Keep only the lines from the start of the data through the line containing "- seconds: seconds", and output them exactly.

Source material:
• • •
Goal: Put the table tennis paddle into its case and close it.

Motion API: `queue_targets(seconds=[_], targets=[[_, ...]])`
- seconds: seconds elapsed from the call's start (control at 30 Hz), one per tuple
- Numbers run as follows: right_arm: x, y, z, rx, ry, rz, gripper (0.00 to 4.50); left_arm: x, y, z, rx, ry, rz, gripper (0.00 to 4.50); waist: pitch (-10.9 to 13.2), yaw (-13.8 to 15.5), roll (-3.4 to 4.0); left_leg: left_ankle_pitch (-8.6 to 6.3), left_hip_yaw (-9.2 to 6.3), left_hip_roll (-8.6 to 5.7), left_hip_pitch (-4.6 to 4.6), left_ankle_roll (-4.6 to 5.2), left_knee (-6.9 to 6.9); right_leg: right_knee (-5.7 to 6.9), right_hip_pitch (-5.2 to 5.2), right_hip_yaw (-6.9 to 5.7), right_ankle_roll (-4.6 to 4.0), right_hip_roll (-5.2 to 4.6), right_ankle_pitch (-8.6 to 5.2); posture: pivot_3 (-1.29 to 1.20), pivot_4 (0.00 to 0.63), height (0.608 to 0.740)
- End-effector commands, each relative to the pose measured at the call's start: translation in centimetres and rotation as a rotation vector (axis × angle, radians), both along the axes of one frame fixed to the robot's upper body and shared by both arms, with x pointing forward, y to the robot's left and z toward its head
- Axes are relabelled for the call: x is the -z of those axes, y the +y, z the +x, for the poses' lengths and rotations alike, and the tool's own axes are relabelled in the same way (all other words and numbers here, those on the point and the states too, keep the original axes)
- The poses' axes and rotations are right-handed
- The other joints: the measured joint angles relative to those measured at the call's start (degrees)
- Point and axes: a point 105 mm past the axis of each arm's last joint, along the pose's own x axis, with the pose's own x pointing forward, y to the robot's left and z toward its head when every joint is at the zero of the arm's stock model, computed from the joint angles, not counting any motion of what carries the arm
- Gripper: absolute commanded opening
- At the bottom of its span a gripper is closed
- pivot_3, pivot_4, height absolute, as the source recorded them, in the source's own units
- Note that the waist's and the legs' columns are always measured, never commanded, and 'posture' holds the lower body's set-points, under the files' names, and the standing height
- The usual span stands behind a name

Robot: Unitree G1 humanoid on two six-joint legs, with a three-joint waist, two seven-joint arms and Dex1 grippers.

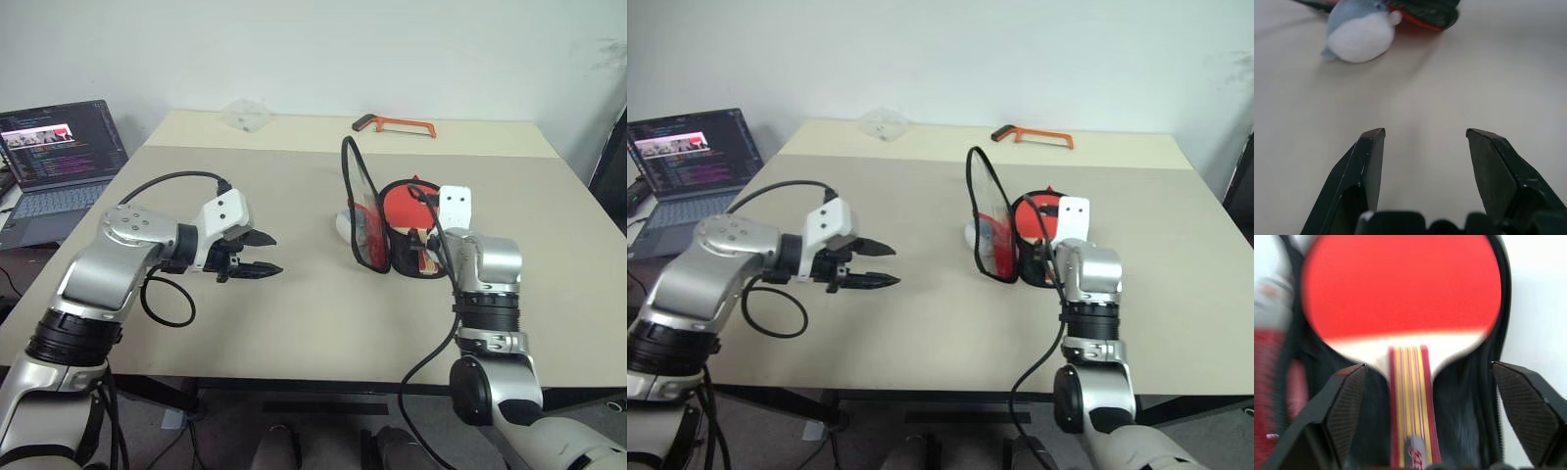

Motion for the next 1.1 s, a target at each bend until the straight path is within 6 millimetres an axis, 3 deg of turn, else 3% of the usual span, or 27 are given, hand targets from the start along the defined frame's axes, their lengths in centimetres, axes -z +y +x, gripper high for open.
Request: queue_targets(seconds=[0.03, 0.13, 0.27, 0.37, 0.57, 0.6, 0.83, 1.0, 1.1], targets=[[-4.5, 0.8, -3.9, -0.373, -0.182, -0.057, 4.45, -0.8, 0.0, 1.0, -0.013, -0.06, 0.007, 2.89, 0.0, 0.5, -0.01, -0.01, 0.01, 0.01, 0.01, 0.0, 0.02, -0.03, 0.03, 0.0, 0.02, 0.0, -0.01, 0.0, 0.15, 0.74], [-5.2, -1.0, -6.7, -0.543, -0.242, -0.147, 4.45, 0.2, -0.3, 2.2, -0.031, -0.066, 0.025, 2.89, 0.0, 0.9, -0.05, -0.02, -0.08, 0.02, 0.03, 0.01, 0.01, -0.2, 0.16, -0.12, 0.01, 0.01, -0.02, 0.0, 0.15, 0.74], [-2.0, -2.8, -9.9, -0.742, -0.143, -0.315, 4.45, 1.6, -2.4, 3.8, -0.02, -0.059, 0.016, 2.89, 0.0, 1.0, -0.05, -0.01, -0.09, 0.01, 0.03, 0.01, 0.22, -0.17, 0.23, -0.1, 0.06, 0.02, -0.03, 0.0, 0.15, 0.74], [-1.7, -2.4, -11.1, -0.831, -0.146, -0.279, 4.5, 1.8, -4.3, 4.6, 0.015, -0.065, -0.008, 2.31, 0.0, 0.4, -0.05, 0.0, -0.03, 0.0, 0.05, 0.02, 0.37, -0.16, 0.24, 0.04, 0.22, 0.03, 0.04, 0.0, 0.15, 0.74], [-1.8, -1.2, -11.4, -0.875, -0.186, -0.26, 4.5, 2.2, -7.5, 5.8, 0.074, -0.087, -0.049, 0.17, 0.0, -0.2, -0.05, 0.16, -0.08, -0.01, 0.11, 0.14, 0.43, -0.05, 0.24, 0.15, 0.46, 0.09, 0.18, 0.0, 0.15, 0.74], [-1.7, -1.1, -11.5, -0.882, -0.186, -0.257, 4.5, 2.2, -8.1, 5.9, 0.083, -0.087, -0.062, 0.03, 0.0, -0.2, -0.05, 0.17, -0.09, -0.01, 0.11, 0.15, 0.43, -0.03, 0.23, 0.14, 0.46, 0.09, 0.18, 0.0, 0.15, 0.74], [-2.0, -0.8, -11.6, -0.87, -0.206, -0.266, 4.5, 2.4, -12.5, 6.6, 0.126, -0.167, -0.079, 0.03, 0.0, 0.7, -0.06, 0.18, -0.07, -0.03, 0.04, 0.14, 0.43, -0.14, 0.23, 0.14, 0.42, 0.09, 0.19, 0.0, 0.15, 0.74], [-3.4, -1.4, -11.2, -0.802, -0.258, -0.292, 4.5, 1.0, -18.7, 5.4, 0.229, -0.206, -0.189, 0.03, 0.0, 1.0, -0.06, 0.18, -0.08, -0.07, 0.03, 0.14, 0.43, -0.14, 0.24, 0.14, 0.44, 0.07, 0.19, 0.0, 0.15, 0.74], [-5.7, -2.8, -10.3, -0.683, -0.346, -0.303, 4.5, 0.6, -22.2, 4.7, 0.251, -0.217, -0.257, 0.03, 0.0, 1.1, -0.06, 0.18, -0.08, -0.1, 0.02, 0.14, 0.44, -0.17, 0.25, 0.14, 0.46, 0.05, 0.2, 0.0, 0.15, 0.74]])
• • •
Worked solution:
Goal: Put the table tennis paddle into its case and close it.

Motion API: `queue_targets(seconds=[_], targets=[[_, ...]])`
- seconds: seconds elapsed from the call's start (control at 30 Hz), one per tuple

With this, there is nothing more to the exercise.